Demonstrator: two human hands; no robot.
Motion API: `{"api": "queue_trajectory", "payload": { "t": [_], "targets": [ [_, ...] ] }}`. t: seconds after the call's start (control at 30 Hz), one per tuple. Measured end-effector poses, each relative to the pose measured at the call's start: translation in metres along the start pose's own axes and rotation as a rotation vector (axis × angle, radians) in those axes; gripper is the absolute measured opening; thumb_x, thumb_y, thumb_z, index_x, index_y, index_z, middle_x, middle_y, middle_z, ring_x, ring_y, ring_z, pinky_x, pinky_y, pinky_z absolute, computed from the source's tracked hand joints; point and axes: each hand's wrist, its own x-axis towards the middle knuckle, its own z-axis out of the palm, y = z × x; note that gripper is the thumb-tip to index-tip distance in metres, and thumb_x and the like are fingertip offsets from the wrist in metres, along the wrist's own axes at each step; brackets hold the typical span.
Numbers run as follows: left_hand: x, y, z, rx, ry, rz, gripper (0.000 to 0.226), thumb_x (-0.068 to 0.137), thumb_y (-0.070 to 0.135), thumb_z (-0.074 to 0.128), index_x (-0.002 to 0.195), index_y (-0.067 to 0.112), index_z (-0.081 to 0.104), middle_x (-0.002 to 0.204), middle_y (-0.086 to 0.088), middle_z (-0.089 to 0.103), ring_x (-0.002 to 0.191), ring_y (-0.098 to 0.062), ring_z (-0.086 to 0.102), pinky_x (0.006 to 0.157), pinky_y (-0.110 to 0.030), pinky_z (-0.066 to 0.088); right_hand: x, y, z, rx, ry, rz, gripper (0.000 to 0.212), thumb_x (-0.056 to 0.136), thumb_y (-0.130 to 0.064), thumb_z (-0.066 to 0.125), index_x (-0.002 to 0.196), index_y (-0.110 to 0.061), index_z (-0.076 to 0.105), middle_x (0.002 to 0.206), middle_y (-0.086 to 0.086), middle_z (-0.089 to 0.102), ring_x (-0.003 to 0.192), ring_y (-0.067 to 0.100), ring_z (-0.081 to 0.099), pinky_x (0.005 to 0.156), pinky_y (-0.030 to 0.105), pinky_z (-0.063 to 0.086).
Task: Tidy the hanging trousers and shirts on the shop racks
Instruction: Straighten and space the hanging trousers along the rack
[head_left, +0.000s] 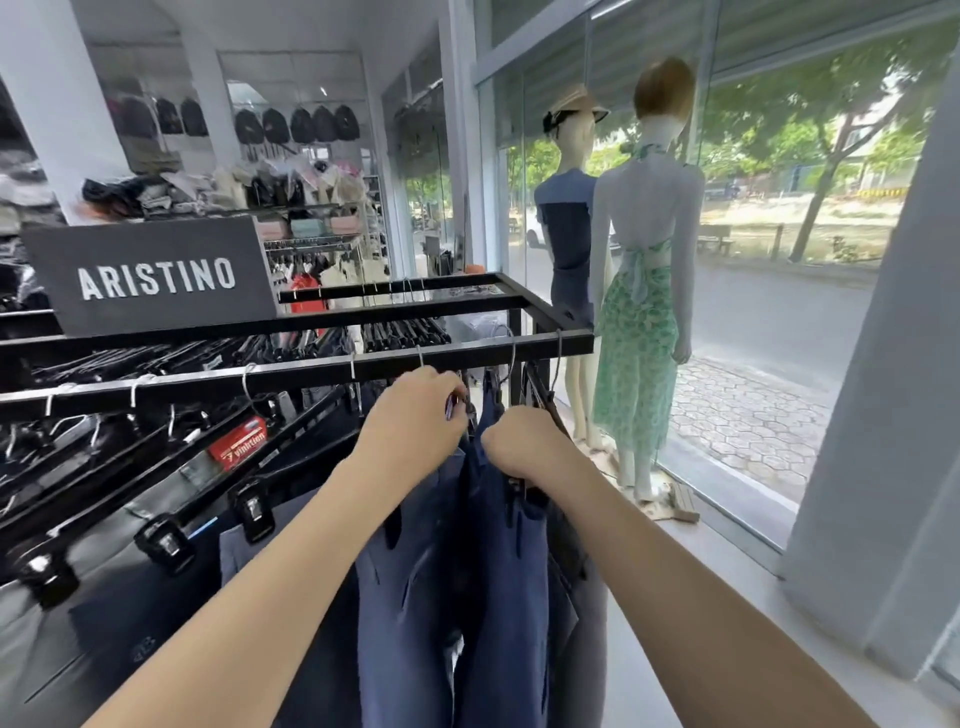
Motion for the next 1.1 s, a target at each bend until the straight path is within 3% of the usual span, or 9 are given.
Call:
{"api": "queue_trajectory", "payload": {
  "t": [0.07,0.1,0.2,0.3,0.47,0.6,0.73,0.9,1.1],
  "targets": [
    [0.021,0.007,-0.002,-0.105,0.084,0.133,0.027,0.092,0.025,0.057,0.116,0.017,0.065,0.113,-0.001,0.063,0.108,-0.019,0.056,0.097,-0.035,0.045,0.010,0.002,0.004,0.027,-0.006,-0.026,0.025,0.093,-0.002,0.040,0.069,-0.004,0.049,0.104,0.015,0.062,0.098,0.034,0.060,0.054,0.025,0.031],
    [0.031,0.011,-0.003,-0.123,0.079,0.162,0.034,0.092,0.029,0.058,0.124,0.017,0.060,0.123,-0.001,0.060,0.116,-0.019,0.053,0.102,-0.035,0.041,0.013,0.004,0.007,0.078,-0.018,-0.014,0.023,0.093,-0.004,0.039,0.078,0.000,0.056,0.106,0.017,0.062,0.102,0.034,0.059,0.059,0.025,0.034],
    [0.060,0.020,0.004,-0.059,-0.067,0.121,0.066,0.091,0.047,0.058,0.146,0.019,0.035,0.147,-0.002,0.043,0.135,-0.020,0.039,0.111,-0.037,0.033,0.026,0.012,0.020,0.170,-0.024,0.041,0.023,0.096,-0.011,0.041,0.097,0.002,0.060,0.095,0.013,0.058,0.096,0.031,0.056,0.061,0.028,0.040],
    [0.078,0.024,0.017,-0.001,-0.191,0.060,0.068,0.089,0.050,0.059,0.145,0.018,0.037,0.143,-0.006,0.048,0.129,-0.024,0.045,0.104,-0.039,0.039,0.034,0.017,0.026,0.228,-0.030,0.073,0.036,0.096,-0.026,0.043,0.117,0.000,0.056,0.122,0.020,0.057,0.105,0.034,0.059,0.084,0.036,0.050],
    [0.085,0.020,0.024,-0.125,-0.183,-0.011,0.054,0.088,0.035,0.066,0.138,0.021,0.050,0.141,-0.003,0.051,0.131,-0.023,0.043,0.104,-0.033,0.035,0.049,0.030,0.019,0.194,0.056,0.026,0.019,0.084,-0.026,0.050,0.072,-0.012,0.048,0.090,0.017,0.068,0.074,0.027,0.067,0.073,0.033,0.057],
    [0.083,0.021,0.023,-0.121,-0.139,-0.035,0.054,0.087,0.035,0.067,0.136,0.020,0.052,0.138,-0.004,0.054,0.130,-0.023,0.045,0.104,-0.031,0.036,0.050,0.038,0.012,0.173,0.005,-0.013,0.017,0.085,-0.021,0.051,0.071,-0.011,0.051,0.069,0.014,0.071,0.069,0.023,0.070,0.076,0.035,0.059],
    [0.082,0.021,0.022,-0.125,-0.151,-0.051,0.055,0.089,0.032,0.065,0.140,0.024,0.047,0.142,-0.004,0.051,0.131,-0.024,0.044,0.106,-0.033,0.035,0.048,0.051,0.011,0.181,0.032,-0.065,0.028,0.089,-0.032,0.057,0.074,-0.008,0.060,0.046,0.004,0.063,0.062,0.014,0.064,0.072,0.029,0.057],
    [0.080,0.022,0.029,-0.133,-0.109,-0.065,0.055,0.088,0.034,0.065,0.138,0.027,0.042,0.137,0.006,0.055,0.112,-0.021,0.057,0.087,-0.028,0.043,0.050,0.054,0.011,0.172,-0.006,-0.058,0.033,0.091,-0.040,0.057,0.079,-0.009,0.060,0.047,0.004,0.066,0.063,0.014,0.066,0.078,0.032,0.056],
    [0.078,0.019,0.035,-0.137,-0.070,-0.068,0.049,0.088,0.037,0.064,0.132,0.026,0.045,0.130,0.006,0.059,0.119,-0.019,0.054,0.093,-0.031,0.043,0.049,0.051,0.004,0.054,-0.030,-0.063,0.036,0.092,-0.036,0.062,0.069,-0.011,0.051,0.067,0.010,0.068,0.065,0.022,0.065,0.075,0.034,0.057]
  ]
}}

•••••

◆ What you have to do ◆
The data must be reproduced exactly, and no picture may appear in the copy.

◆ Response for this exercise ◆
Demonstrator: two human hands; no robot.
Motion API: `{"api": "queue_trajectory", "payload": { "t": [_], "targets": [ [_, ...] ] }}`. t: seconds after the call's start (control at 30 Hz), one per tuple. Measured end-effector poses, each relative to the pose measured at the call's start: translation in metres along the start pose's own axes and rotation as a rotation vector (axis × angle, radians) in those axes; gripper is the absolute measured opening; thumb_x, thumb_y, thumb_z, index_x, index_y, index_z, middle_x, middle_y, middle_z, ring_x, ring_y, ring_z, pinky_x, pinky_y, pinky_z absolute, computed from the source's tracked hand joints; point and axes: each hand's wrist, its own x-axis towards the middle knuckle, its own z-axis out of the palm, y = z × x; note that gripper is the thumb-tip to index-tip distance in metres, and thumb_x and the like are fingertip offsets from the wrist in metres, along the wrist's own axes at each step; brackets hold the typical span.
Numbers run as follows: left_hand: x, y, z, rx, ry, rz, gripper (0.000 to 0.226), thumb_x (-0.068 to 0.137), thumb_y (-0.070 to 0.135), thumb_z (-0.074 to 0.128), index_x (-0.002 to 0.195), index_y (-0.067 to 0.112), index_z (-0.081 to 0.104), middle_x (-0.002 to 0.204), middle_y (-0.086 to 0.088), middle_z (-0.089 to 0.103), ring_x (-0.002 to 0.191), ring_y (-0.098 to 0.062), ring_z (-0.086 to 0.102), pinky_x (0.006 to 0.157), pinky_y (-0.110 to 0.030), pinky_z (-0.066 to 0.088); right_hand: x, y, z, rx, ry, rz, gripper (0.000 to 0.212), thumb_x (-0.056 to 0.136), thumb_y (-0.130 to 0.064), thumb_z (-0.066 to 0.125), index_x (-0.002 to 0.196), index_y (-0.110 to 0.061), index_z (-0.076 to 0.105), middle_x (0.002 to 0.206), middle_y (-0.086 to 0.086), middle_z (-0.089 to 0.102), ring_x (-0.003 to 0.192), ring_y (-0.067 to 0.100), ring_z (-0.081 to 0.099), pinky_x (0.005 to 0.156), pinky_y (-0.030 to 0.105), pinky_z (-0.063 to 0.086).
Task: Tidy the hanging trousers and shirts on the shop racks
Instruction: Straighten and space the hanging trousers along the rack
[head_left, +0.000s] 
Motion for the next 1.1 s, a target at each bend until the straight path is within 3% of the usual span, or 9 are given.
Call:
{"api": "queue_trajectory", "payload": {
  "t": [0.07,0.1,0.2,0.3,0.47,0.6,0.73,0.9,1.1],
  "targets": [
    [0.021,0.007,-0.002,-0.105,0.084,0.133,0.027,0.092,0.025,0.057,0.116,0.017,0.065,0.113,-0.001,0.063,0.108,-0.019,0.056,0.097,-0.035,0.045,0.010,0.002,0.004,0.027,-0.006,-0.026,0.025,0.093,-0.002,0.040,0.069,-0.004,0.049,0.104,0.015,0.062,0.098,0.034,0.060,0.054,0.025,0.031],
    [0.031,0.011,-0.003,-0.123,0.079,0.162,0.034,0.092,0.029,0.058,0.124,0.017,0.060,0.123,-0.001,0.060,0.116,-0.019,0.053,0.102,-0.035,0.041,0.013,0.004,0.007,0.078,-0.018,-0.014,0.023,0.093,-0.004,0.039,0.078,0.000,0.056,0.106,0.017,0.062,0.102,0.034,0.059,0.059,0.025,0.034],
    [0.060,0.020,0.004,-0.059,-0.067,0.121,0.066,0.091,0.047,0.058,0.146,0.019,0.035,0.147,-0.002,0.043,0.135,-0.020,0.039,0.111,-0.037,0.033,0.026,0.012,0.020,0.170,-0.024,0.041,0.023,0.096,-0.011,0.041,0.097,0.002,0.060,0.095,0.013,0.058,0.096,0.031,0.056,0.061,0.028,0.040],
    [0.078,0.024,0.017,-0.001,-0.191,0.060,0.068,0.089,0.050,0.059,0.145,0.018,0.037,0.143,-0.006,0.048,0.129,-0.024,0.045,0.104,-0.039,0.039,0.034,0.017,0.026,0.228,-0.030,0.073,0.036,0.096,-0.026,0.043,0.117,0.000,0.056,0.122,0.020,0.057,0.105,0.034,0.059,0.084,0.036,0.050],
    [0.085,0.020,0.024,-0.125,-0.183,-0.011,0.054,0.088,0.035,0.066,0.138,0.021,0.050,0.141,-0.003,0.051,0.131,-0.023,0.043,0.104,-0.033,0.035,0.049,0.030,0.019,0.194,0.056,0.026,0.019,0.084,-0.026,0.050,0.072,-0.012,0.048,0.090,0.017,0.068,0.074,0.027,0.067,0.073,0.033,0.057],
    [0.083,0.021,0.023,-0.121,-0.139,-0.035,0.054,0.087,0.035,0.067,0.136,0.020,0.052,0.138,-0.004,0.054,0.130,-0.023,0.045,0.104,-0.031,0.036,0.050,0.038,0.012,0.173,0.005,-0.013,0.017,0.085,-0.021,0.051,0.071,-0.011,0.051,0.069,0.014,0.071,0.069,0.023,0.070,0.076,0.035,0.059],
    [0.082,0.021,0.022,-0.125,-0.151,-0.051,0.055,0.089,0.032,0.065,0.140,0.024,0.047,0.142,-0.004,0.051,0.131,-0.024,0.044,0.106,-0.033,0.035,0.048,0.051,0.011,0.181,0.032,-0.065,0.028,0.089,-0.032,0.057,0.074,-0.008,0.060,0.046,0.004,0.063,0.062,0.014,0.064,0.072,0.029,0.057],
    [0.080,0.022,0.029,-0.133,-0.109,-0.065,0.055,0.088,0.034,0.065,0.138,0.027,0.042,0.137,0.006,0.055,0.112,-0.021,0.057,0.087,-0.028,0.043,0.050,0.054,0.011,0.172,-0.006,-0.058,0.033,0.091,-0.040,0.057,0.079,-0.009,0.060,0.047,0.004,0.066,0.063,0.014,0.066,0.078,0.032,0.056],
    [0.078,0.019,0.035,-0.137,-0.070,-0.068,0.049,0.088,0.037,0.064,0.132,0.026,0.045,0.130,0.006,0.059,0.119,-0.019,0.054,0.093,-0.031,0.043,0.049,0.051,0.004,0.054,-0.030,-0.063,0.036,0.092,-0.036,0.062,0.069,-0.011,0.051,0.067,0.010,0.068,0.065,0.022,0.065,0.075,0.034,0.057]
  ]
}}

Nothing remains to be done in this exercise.